--- Materials provided Enclosed Below ---

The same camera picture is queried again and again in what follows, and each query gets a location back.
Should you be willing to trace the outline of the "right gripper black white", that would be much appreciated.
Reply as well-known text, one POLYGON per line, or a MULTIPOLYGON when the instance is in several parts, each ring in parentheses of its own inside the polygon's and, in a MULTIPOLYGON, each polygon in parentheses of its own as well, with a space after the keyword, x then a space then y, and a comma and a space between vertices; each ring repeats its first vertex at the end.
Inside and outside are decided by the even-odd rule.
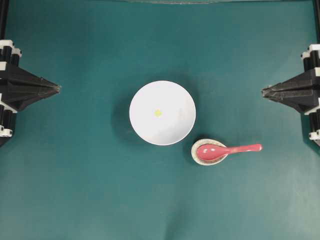
POLYGON ((311 44, 300 55, 303 73, 262 89, 262 97, 309 117, 311 141, 320 146, 320 45, 311 44))

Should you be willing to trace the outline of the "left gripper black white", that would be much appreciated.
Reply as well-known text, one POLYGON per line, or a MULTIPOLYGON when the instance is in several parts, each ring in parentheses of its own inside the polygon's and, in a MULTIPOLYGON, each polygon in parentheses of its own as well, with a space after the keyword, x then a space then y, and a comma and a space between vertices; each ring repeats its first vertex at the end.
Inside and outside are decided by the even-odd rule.
POLYGON ((60 93, 60 85, 17 67, 21 56, 22 51, 15 48, 12 40, 0 40, 0 147, 15 133, 17 111, 23 111, 31 104, 60 93), (37 93, 5 92, 5 79, 13 83, 48 88, 37 93))

--- End of Enclosed Materials provided ---

• **What the exercise asks**
Which lines of the records hold the string "much"? Copy each one.

• **Answer space**
Should you be willing to trace the outline of the "right gripper black white", that would be much appreciated.
Should you be willing to trace the outline of the "left gripper black white", that would be much appreciated.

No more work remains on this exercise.